▶ Exercise description: Lines containing "Franka" should be pulled from the material below.

▶ Records for processing:
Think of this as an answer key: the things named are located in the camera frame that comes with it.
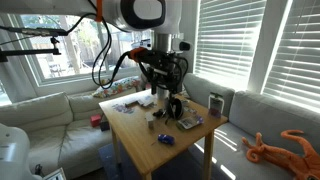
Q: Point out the grey fabric sofa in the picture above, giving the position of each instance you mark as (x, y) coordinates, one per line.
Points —
(266, 113)

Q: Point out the small black gadget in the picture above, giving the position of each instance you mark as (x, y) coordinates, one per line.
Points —
(159, 113)

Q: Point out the orange octopus plush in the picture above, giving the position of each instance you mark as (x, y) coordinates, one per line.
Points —
(286, 156)

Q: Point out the white leather sofa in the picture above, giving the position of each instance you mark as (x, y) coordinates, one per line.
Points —
(50, 133)

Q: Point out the light wooden table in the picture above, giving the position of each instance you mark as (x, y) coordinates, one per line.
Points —
(140, 146)

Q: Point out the blue toy car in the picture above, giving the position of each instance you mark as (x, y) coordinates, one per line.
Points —
(165, 139)

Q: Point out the dark blue rug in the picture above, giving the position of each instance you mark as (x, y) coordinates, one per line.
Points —
(106, 160)

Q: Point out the dark blue cube block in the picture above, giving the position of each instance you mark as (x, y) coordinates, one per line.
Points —
(105, 126)

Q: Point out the white Kirkland food pouch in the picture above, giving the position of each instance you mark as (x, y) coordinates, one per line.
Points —
(190, 122)

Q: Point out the pale wooden block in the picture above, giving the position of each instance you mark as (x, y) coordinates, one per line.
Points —
(150, 121)

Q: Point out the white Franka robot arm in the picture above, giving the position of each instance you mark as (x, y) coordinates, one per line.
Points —
(173, 16)

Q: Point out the black camera boom stand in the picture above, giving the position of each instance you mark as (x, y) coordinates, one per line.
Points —
(30, 52)

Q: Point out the white framed panel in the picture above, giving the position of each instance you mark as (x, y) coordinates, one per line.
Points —
(55, 175)

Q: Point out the grey labelled cup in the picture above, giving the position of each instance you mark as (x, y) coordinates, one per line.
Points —
(216, 103)

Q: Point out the white framed glass window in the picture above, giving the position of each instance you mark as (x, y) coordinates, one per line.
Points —
(83, 50)

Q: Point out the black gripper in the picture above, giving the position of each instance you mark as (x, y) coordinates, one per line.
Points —
(166, 66)

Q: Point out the colourful patterned pillow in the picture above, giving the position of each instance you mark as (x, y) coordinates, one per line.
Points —
(116, 87)

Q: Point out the white window blind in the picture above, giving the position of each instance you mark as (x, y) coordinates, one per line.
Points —
(296, 56)
(230, 40)

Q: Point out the red cube block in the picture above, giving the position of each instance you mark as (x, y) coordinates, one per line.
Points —
(95, 120)

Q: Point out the santa figure sticker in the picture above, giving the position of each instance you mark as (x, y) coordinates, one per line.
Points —
(122, 108)

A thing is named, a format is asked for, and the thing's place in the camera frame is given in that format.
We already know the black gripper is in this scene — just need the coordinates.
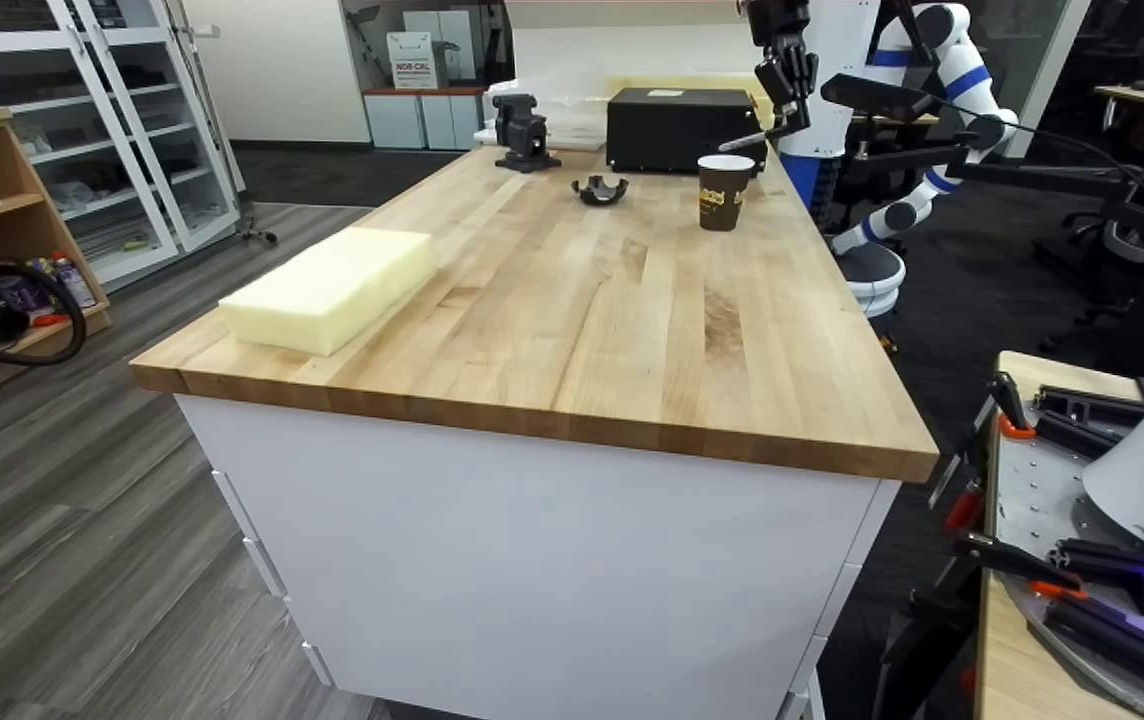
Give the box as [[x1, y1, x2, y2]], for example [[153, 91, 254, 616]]
[[743, 0, 819, 136]]

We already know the black box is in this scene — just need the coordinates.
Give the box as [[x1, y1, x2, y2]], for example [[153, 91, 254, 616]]
[[602, 86, 771, 182]]

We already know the white and blue robot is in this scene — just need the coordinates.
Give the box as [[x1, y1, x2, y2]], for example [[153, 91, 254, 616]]
[[819, 0, 1026, 325]]

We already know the black curved clip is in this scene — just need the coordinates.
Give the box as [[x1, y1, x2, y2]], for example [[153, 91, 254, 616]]
[[568, 172, 632, 214]]

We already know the black bench vise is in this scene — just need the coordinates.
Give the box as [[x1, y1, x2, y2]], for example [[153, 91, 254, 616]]
[[487, 91, 562, 178]]

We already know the low light blue cabinet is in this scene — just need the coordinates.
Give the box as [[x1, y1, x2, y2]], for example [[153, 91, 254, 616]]
[[359, 90, 491, 155]]

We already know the white poster board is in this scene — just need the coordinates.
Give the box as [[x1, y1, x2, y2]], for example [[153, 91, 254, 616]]
[[383, 8, 483, 97]]

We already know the black flat tool case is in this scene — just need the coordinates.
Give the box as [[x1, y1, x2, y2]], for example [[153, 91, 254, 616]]
[[1026, 380, 1144, 460]]

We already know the yellow foam block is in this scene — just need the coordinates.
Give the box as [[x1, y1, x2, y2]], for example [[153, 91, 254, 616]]
[[217, 224, 445, 361]]

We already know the black and red stand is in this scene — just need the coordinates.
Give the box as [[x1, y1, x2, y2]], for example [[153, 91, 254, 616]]
[[868, 437, 993, 720]]

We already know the black orange tipped tool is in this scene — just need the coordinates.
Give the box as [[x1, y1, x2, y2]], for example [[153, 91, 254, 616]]
[[959, 527, 1144, 625]]

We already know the white glass door cabinet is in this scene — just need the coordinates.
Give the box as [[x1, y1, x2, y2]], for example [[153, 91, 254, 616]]
[[0, 0, 186, 294], [69, 0, 247, 257]]

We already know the wooden side table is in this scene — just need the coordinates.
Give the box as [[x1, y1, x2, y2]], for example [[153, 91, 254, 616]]
[[969, 350, 1144, 720]]

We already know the long black bar tool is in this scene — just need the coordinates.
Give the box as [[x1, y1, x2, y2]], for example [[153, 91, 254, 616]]
[[1041, 597, 1144, 712]]

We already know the orange handled black tool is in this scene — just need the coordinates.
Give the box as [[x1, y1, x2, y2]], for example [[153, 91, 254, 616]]
[[989, 370, 1045, 450]]

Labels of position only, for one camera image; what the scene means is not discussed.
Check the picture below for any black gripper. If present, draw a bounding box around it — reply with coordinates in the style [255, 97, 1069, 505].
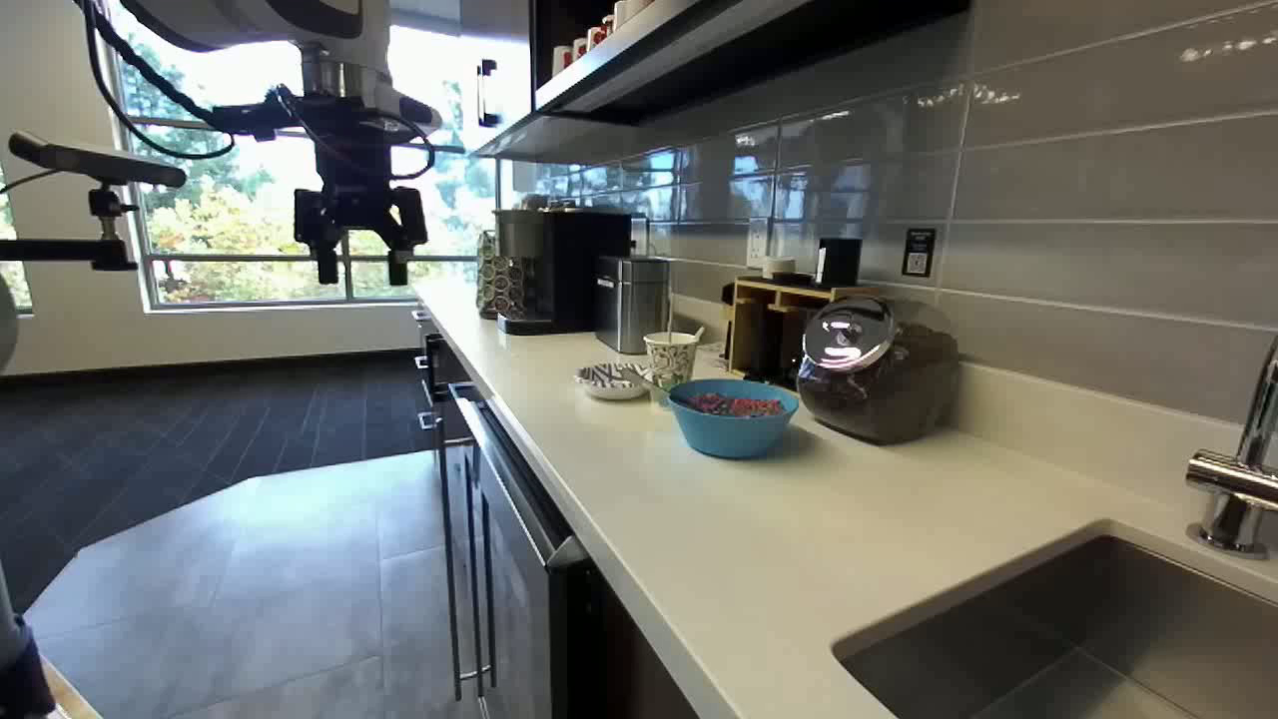
[293, 125, 431, 288]

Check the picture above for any small patterned bowl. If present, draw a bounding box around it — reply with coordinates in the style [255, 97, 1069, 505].
[574, 360, 656, 406]

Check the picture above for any blue plastic bowl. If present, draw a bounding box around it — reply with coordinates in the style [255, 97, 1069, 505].
[663, 376, 801, 462]

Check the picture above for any patterned bag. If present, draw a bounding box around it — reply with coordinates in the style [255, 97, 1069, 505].
[470, 233, 511, 321]

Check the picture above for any large window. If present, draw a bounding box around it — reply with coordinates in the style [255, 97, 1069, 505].
[94, 0, 534, 313]

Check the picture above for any black coffee machine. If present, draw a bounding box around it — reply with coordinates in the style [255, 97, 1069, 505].
[490, 202, 635, 336]

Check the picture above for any stainless steel bin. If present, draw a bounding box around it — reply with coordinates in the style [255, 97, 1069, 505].
[590, 253, 676, 356]

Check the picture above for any white patterned paper cup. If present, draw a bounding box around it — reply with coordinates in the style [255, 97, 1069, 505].
[643, 328, 701, 398]

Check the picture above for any undercounter steel appliance door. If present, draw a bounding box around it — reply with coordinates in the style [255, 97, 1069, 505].
[447, 378, 590, 719]

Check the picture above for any wooden countertop organizer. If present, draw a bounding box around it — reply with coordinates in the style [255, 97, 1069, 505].
[723, 270, 860, 393]

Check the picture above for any black framed card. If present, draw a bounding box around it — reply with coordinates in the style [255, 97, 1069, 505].
[812, 237, 862, 288]

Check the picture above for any dark wood lower cabinet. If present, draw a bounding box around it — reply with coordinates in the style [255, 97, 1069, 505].
[550, 565, 701, 719]

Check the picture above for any stainless steel sink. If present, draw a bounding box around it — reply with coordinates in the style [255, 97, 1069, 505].
[832, 523, 1278, 719]

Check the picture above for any chrome faucet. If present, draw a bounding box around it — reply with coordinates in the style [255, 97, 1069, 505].
[1181, 333, 1278, 554]

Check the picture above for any black camera on stand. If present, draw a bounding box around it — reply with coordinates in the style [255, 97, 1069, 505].
[0, 131, 193, 274]

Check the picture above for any black cable bundle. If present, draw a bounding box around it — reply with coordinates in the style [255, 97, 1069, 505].
[74, 0, 242, 168]

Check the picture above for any black wall switch plate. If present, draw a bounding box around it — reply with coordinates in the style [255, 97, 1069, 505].
[897, 222, 938, 280]

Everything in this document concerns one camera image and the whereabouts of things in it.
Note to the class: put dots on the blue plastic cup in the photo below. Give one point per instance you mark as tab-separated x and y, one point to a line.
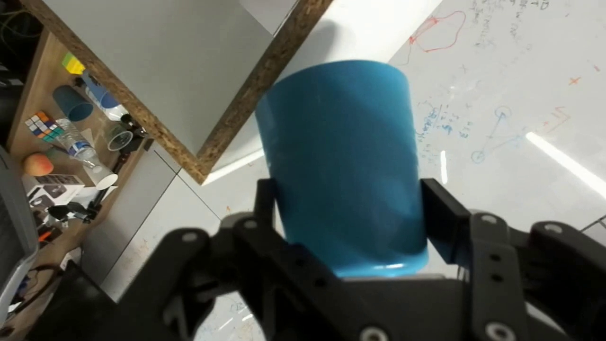
341	164

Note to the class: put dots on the blue and white bottle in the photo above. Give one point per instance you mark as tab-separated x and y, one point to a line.
104	97

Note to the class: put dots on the whiteboard with marker scribbles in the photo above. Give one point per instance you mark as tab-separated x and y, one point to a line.
503	82

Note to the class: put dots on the teal plastic cup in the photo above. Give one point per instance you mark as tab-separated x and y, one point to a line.
72	105

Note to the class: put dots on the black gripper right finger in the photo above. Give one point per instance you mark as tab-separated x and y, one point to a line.
498	277

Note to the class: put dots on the Rubik's cube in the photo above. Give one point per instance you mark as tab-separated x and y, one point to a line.
41	126

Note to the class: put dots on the yellow block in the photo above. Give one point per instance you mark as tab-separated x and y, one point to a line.
72	63

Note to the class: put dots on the clear drinking glass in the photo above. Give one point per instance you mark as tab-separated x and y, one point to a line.
119	141

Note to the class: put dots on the grey device housing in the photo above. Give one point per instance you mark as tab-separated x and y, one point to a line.
11	220

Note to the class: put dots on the white shelf with chipboard edges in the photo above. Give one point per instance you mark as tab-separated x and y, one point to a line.
176	69

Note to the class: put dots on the orange peach fruit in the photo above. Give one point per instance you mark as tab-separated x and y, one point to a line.
38	166

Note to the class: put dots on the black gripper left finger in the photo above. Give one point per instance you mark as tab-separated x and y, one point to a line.
265	277

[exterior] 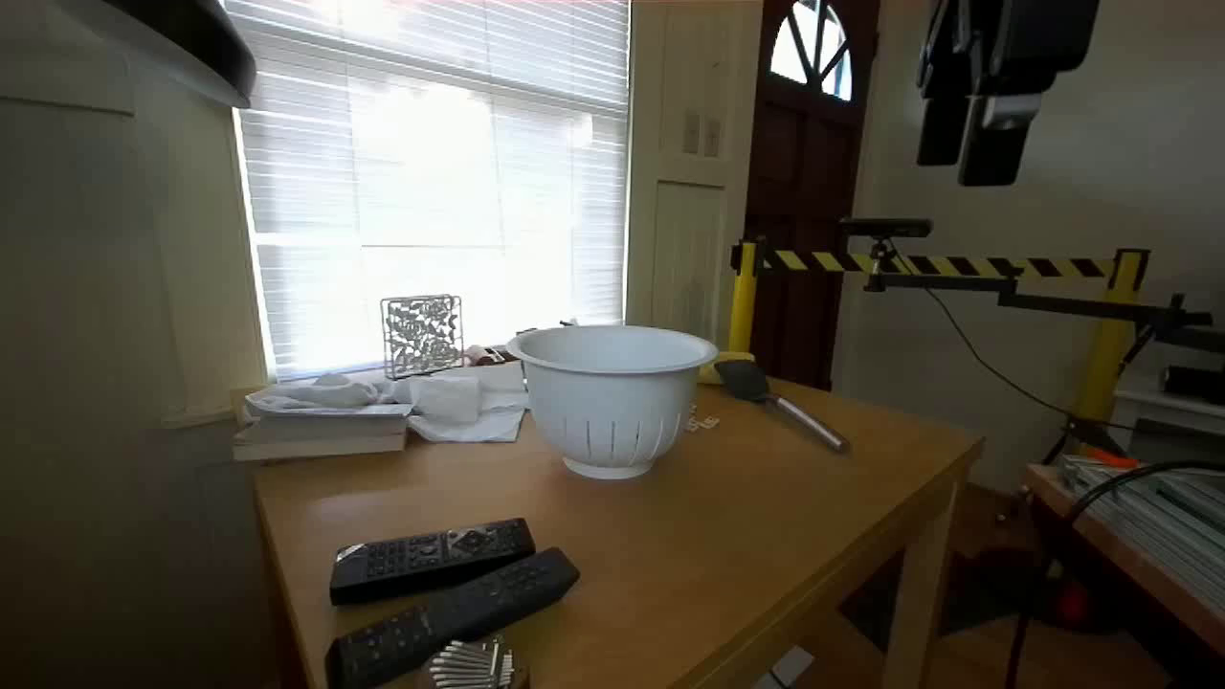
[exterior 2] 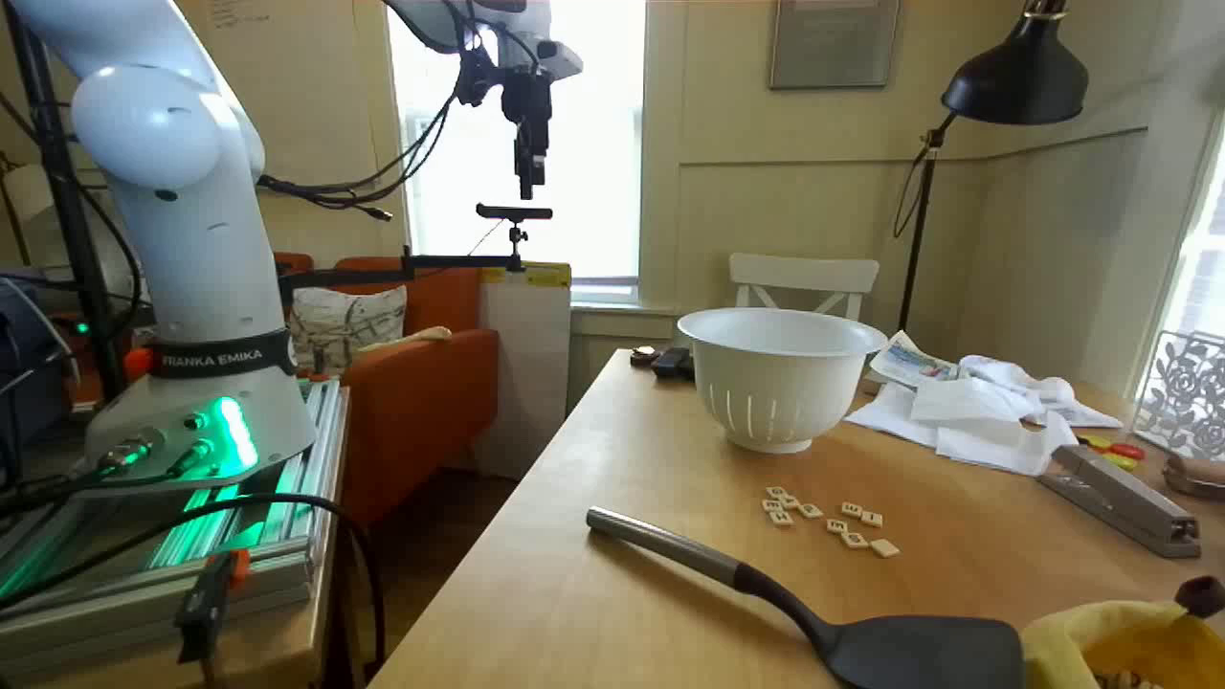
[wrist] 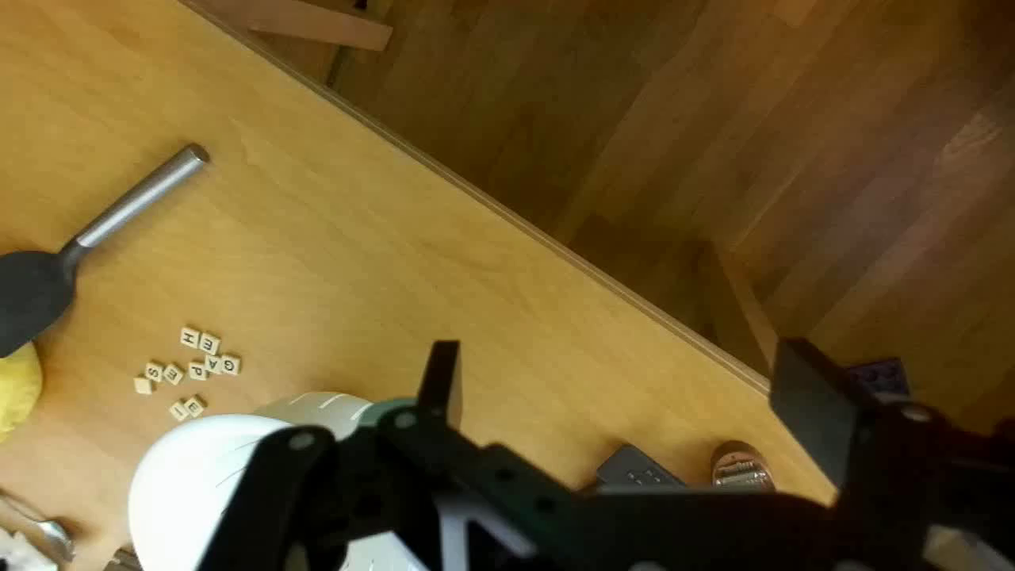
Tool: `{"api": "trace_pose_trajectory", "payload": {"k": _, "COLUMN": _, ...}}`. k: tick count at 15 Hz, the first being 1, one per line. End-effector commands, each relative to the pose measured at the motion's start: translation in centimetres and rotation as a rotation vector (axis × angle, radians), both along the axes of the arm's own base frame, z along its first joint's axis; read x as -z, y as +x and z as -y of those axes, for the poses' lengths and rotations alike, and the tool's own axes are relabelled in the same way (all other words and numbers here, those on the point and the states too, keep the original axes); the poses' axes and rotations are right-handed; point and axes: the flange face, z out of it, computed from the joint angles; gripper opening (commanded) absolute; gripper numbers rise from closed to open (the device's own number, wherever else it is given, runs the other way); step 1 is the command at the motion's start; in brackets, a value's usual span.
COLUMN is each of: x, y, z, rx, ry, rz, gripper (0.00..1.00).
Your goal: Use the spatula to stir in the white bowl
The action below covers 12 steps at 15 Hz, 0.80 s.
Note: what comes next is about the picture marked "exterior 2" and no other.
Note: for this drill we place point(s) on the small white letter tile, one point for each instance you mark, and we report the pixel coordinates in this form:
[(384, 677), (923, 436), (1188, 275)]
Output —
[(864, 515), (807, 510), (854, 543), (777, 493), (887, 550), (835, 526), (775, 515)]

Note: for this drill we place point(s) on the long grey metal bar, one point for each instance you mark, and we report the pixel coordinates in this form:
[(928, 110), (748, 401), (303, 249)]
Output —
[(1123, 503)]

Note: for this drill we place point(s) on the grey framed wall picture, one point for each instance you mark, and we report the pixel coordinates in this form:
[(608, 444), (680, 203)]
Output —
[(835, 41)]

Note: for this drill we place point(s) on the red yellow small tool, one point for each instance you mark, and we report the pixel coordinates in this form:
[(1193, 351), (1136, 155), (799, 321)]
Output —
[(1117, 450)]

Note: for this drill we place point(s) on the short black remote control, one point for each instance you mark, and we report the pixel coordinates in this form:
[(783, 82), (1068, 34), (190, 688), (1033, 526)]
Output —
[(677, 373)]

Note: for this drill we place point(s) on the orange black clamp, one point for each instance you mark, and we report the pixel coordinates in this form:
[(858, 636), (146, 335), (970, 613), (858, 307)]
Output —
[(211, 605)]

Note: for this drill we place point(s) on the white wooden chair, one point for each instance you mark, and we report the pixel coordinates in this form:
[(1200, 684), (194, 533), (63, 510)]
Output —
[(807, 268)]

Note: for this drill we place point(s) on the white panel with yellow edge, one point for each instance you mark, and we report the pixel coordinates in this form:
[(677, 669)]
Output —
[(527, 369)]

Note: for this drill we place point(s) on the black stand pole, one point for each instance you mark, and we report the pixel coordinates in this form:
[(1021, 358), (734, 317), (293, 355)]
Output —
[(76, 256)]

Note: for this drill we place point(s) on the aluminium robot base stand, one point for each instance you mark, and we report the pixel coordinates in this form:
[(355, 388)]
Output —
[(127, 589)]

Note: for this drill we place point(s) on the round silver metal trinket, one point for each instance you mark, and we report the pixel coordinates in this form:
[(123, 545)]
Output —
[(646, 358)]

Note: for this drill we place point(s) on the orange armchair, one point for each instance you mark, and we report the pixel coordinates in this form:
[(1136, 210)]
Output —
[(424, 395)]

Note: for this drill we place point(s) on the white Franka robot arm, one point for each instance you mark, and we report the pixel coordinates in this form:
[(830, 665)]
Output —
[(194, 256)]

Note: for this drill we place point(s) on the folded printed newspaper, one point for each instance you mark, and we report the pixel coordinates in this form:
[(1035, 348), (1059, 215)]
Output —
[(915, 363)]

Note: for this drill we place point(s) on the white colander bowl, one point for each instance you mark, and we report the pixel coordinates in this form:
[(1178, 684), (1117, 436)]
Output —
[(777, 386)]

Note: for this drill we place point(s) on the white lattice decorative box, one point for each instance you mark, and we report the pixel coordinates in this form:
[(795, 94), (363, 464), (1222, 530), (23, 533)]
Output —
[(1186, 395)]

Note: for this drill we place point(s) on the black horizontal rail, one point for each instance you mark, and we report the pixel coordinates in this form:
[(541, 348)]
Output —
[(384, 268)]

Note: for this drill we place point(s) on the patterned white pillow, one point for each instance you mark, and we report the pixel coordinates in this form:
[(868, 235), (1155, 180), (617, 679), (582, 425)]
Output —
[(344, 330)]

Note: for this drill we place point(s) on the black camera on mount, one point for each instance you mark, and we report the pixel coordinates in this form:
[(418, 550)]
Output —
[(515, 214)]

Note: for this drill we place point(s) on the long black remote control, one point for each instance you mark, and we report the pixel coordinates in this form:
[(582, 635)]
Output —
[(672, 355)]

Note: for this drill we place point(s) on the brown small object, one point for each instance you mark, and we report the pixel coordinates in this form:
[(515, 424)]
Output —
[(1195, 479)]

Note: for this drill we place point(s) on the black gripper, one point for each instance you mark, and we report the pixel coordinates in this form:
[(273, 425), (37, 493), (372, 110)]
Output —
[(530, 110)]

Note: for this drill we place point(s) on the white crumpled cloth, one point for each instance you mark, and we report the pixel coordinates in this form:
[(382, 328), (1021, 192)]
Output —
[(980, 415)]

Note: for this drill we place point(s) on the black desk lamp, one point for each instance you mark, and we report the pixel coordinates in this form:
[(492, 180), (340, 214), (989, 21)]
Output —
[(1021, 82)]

▶ Response box:
Q: Point out the white Franka robot arm in the picture above, giving the position of each instance you mark as (x, y) coordinates, one per line.
Note: for this drill we place point(s) on the white Franka robot arm, one point for each instance you mark, and we report the pixel coordinates in this form:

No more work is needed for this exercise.